El canto del cuco

El mundo que viene

El deseo de irse al pueblo está más extendido entre la gente joven. Sólo falta que las autoridades públicas se tomen en serio lo de la despoblación y faciliten las cosas.

Una escapada al pueblo debería servir para olvidarse unos días de la «guerra de los aranceles» y demás amenazas que tienen a Europa en vilo. Uno iba convencido de que hasta aquí sólo llegarían, muy amortizados, los ecos de la tormenta «trumpiana». Nada hacía suponer lo contrario. Era un día gris y sereno. Nieblas bajas se agarraban a las cumbres y laderas del monte. Con las últimas lluvias, El Valle, al pie de la Cebollera, luce un verde radiante, primaveral. Seguía lloviendo mansamente. Sólo el ligero sonido de la lluvia rompía el acogedor silencio. Muy de rato en rato pasaba un coche por la carretera. No se veía un alma por la calle. En el nido de la torre de la iglesia dos crías de cigüeña ensayaban su primer vuelo iniciático. Era lo único que se salía de lo acostumbrado.

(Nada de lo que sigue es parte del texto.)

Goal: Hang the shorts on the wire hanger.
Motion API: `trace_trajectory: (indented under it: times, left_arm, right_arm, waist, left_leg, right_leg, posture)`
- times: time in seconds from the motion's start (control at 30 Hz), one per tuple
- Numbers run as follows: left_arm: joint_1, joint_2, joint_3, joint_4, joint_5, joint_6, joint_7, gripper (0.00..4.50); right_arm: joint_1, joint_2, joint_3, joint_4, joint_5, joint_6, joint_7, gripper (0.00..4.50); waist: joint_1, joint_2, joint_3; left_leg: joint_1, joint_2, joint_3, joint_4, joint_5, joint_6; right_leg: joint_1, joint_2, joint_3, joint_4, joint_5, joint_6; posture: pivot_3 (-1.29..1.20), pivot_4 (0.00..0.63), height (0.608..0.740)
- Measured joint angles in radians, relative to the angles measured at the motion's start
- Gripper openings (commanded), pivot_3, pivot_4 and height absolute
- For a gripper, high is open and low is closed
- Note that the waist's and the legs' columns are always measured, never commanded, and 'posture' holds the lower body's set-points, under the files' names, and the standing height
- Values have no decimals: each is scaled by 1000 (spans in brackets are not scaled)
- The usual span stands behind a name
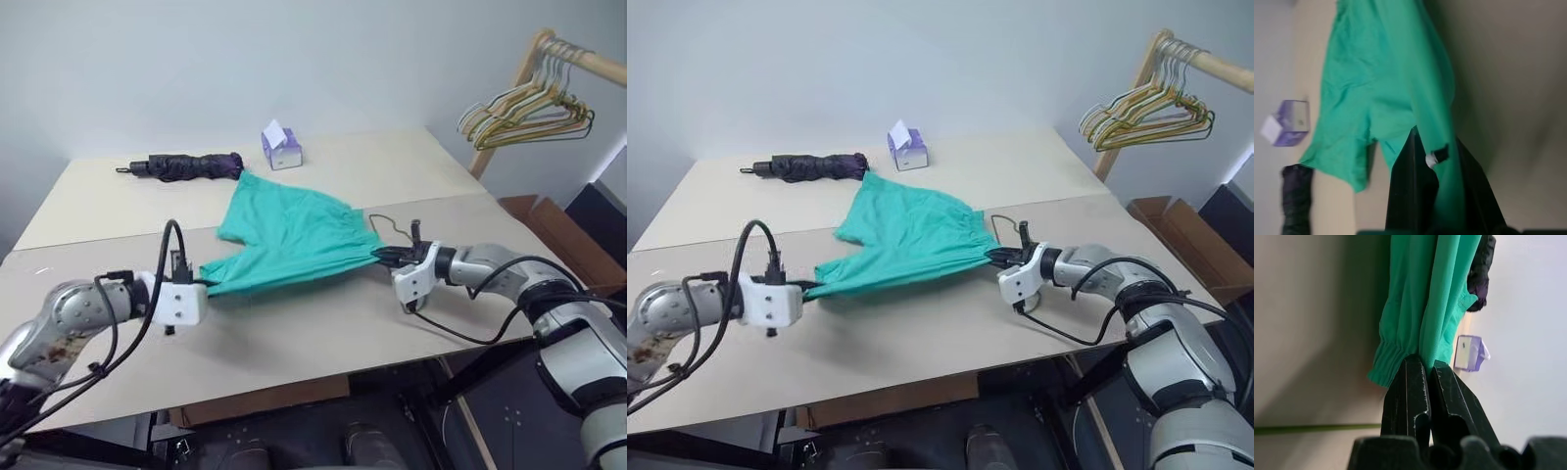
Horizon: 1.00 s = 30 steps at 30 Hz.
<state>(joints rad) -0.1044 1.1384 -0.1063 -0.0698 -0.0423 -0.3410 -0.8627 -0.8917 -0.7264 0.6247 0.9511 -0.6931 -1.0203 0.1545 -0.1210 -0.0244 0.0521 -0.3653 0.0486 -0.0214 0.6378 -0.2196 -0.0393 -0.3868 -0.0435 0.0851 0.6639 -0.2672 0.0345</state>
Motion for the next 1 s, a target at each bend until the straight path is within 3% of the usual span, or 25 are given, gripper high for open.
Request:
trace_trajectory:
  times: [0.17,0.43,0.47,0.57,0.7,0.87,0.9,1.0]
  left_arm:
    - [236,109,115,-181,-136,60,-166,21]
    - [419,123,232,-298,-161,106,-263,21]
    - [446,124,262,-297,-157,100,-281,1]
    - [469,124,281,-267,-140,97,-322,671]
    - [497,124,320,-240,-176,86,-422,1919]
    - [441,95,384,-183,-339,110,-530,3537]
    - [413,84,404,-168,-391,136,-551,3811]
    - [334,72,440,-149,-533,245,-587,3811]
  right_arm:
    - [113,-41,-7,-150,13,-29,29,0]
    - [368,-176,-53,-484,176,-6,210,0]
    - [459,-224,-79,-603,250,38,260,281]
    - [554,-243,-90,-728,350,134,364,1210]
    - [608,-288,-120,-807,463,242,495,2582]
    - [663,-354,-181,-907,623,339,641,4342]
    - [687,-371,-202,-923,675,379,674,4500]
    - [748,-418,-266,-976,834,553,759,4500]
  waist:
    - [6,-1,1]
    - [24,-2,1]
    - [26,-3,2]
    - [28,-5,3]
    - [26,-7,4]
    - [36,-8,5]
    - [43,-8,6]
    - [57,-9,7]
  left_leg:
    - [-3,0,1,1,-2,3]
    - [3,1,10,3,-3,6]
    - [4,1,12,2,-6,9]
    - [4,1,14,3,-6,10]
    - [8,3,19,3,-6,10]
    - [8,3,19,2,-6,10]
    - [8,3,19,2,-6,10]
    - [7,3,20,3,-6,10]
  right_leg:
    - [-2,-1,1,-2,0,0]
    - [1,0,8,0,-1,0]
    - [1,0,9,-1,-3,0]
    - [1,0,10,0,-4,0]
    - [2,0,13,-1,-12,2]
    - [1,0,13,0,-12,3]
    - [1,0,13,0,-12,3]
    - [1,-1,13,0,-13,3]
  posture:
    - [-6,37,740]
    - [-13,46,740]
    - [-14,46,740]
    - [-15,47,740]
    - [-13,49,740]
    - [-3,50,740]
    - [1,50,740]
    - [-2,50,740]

El motivo del viaje era estrictamente familiar. Sara, mi hija, cumplía 38 años y había que celebrarlo. Ha sido madre por segunda vez. Olmo, que así se llama mi último nieto, tiene cuatro meses y es una preciosidad de niño. El mayor, Lope, cumplía tres años un día antes que su madre. Así que teníamos múltiple motivo de celebración. Sara y Ramón, su marido, son ambos traductores. Hace dos años y pico se liaron la manta a la cabeza, dejaron Madrid y se fueron a vivir al pueblo. Compraron una casa, la rehicieron sin ninguna ayuda de la Administración, se hicieron con un huerto, que aún no han podido cultivar a fondo, y teletrabajan los dos. Lo cuento porque es la historia más cercana que conozco para ilustrar el inicial cambio de tendencia de la ciudad al campo. El deseo de irse al pueblo está más extendido entre la gente joven. Sólo falta que las autoridades públicas se tomen en serio lo de la despoblación y faciliten las cosas.

En un momento de sosiego, mientras golpeaba la lluvia en los cristales, Sara, con Olmo en brazos, me soltó a propósito de la «guerra de los aranceles»: «¿Qué será de este niño? ¿Qué mundo le espera?». Ante la estampa, ciertamente conmovedora, con el niño ensayando sus primeras sonrisas, me salió de dentro, sin pensarlo mucho, un pronóstico esperanzador: «Su mundo será mejor que el nuestro; en contra de lo que parece por los retrocesos puntuales que sufrimos, vamos avanzando; las grandes estadísticas me dan la razón: cada vez hay menos guerras, menos hambre en el mundo y más adelantos». Pero me parece que no la convencí. «No sé –dijo Sara–, habrá que pensar en cultivar el huerto».